Background and purpose: Although autonomic function tests have revealed abnormalities of the autonomic nervous system in Huntington’s disease (HD), autonomic symptoms and their association with other symptoms and signs of HD have not yet been assessed in large groups of patients or pre-manifest mutation carriers. Therefore, we aimed at delineating the characteristics and correlates of autonomic symptoms in HD.
Methods: Using the scales for outcomes in Parkinson’s disease-autonomic symptoms (SCOPA-AUT) and Beck Depression Inventory questionnaires, autonomic symptoms and depressed mood were assessed in 63 patients with HD, 21 pre-manifest mutation carriers, and 85 controls. The Unified Huntington’s Disease Rating Scale was used to assess other HD symptoms and signs.

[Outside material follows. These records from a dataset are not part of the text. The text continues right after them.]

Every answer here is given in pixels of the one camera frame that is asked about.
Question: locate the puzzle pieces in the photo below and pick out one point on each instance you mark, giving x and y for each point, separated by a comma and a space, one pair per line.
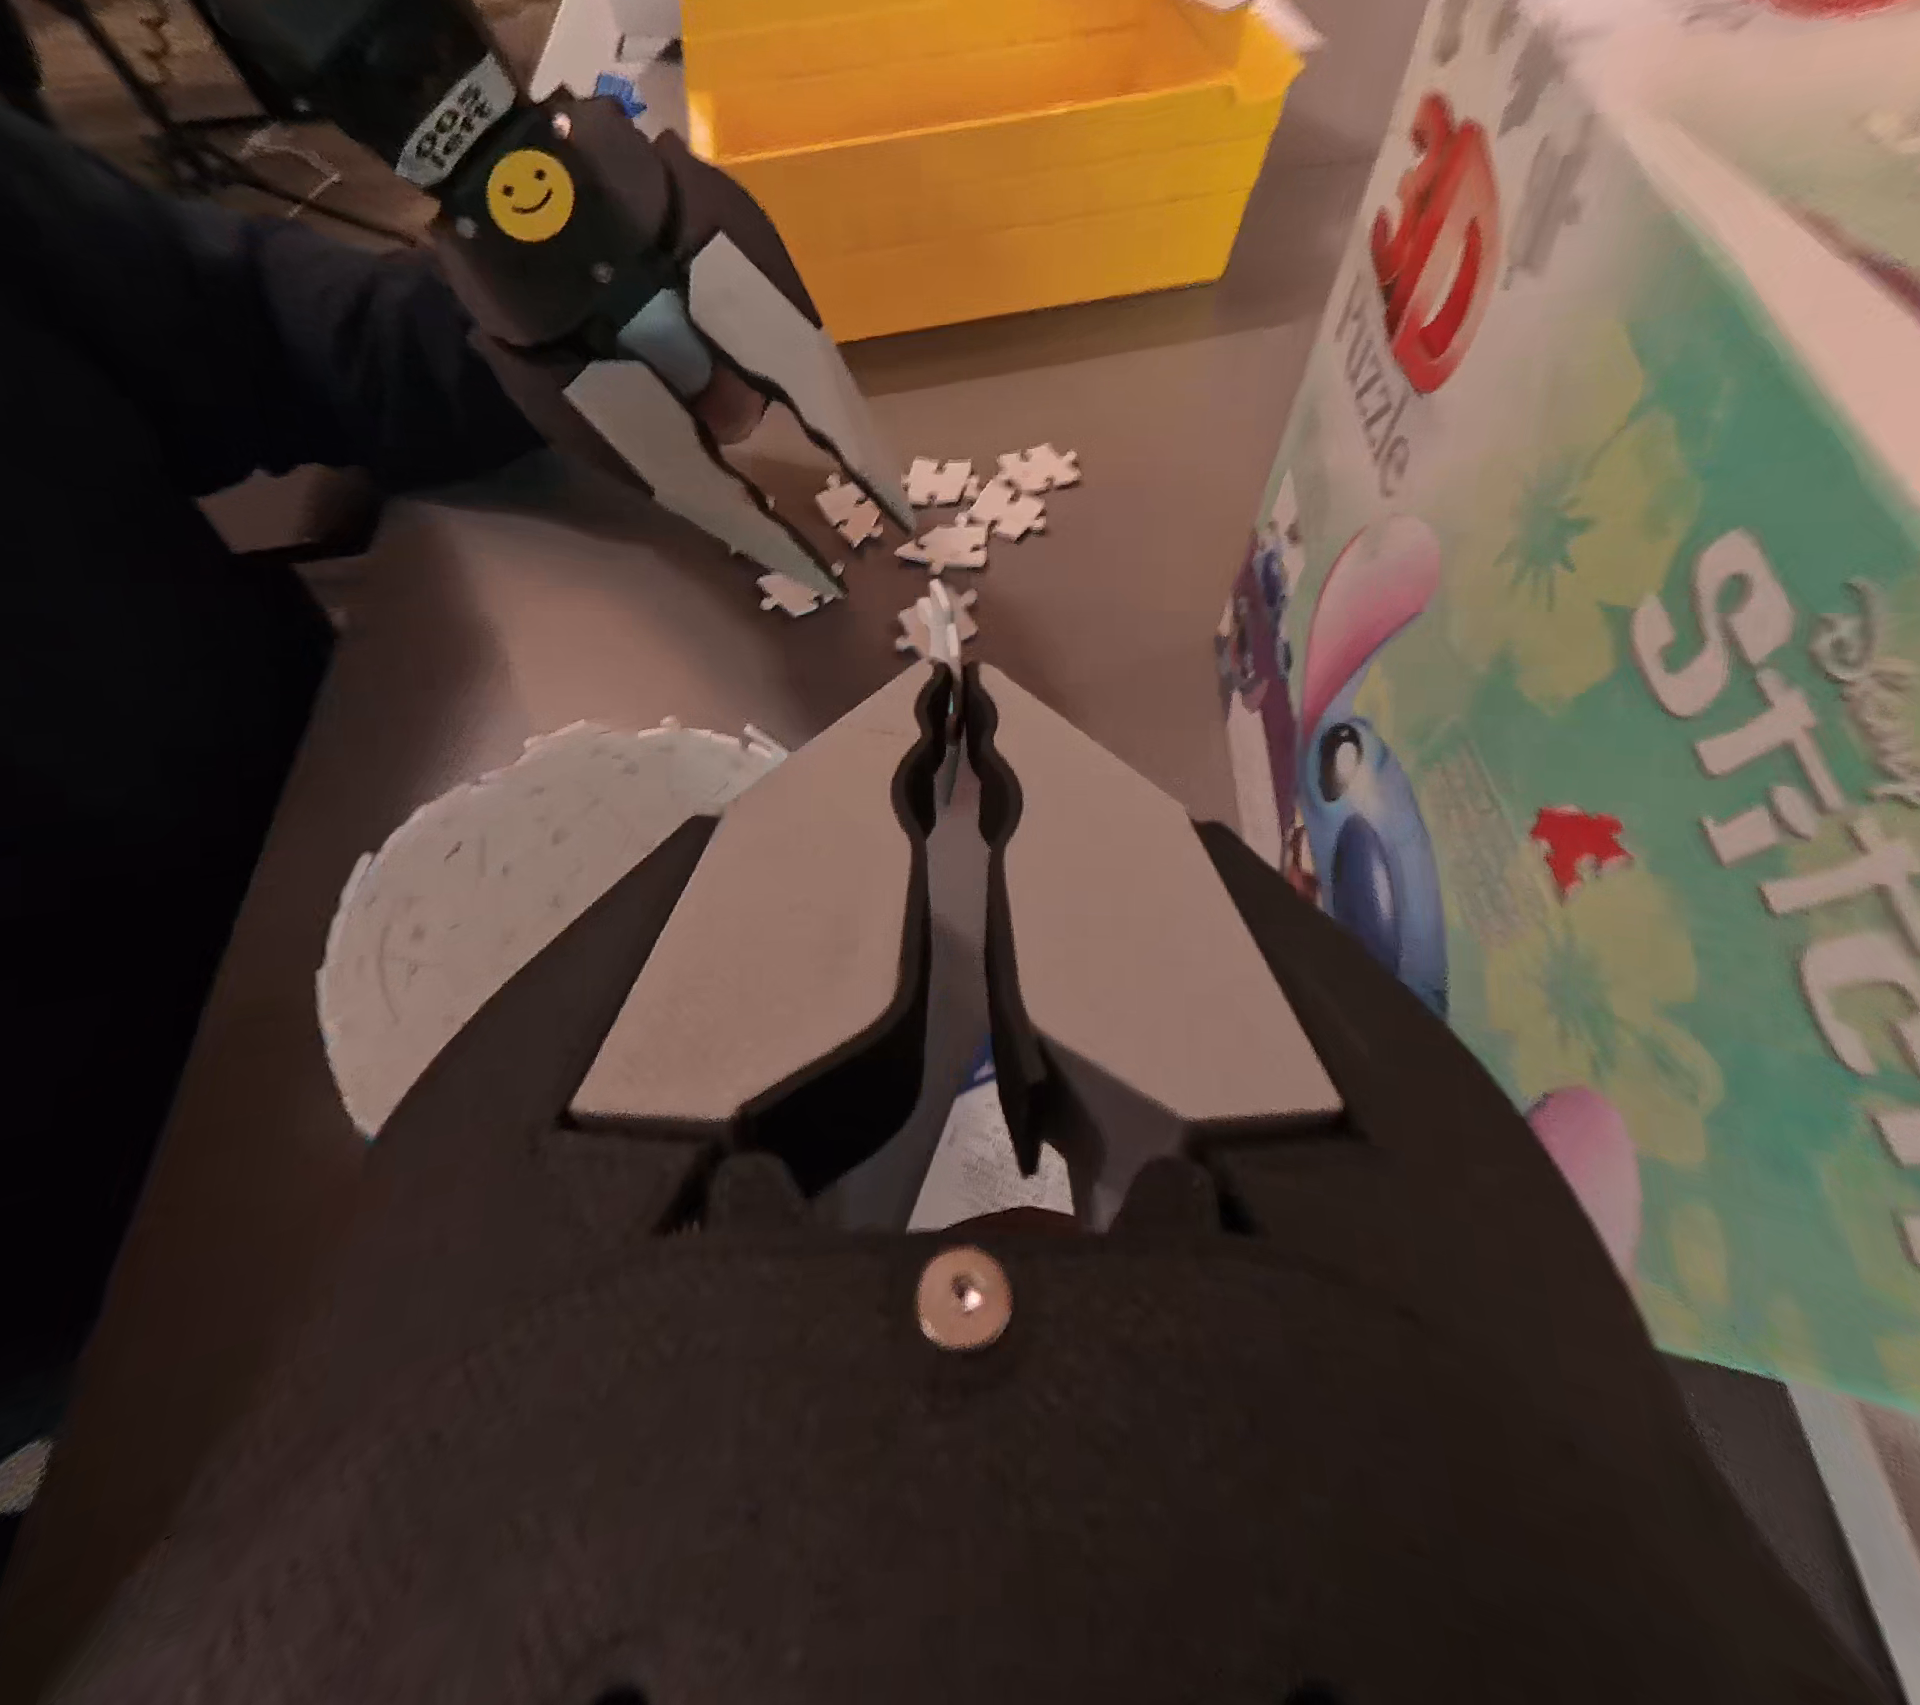
939, 482

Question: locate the person's dark clothing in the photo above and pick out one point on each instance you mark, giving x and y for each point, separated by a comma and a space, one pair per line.
120, 911

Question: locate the white paper leaflet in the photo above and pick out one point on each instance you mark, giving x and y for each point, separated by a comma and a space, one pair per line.
975, 1151

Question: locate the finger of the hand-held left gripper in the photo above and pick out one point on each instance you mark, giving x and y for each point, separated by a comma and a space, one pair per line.
675, 461
794, 370

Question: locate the partly built puzzle ball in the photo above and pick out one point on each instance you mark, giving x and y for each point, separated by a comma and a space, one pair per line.
495, 866

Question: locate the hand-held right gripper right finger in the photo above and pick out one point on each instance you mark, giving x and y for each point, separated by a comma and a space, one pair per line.
1155, 986

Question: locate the person's left hand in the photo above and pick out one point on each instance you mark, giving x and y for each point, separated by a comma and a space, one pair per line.
733, 403

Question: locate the yellow plastic bin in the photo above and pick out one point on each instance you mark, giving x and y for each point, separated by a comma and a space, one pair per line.
975, 190

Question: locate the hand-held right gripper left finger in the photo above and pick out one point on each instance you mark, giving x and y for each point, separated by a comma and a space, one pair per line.
750, 986

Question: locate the person's left forearm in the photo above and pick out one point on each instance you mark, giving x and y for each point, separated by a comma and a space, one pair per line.
224, 310

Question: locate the colourful cardboard puzzle box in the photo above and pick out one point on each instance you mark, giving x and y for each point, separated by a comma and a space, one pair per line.
1650, 534

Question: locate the white puzzle piece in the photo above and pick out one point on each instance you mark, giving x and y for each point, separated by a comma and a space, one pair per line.
945, 624

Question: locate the small blue block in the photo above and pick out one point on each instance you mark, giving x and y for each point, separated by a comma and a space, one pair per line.
620, 97

Results: Relative to controls, patients with HD experienced significantly more gastrointestinal, urinary, cardiovascular and, in men, sexual problems. The most prevalent symptoms were swallowing difficulties, erection and ejaculation problems, dysphagia, sialorrhea, early abdominal fullness, straining for defecation, fecal and urinary incontinence, urgency, incomplete bladder emptying, and light-headedness whilst standing. Pre-manifest mutation carriers experienced significantly more swallowing difficulties and light-headedness on standing up compared with controls. In patients with HD, autonomic symptoms were associated with a greater degree of functional disability, more severe depression, and antidepressant drugs use. However, depression was the only independent predictor of autonomic dysfunction.
Conclusions: Autonomic symptoms are highly prevalent in patients with HD and may even precede the onset of motor signs. Moreover, autonomic dysfunction is related to functional disability and depression in HD.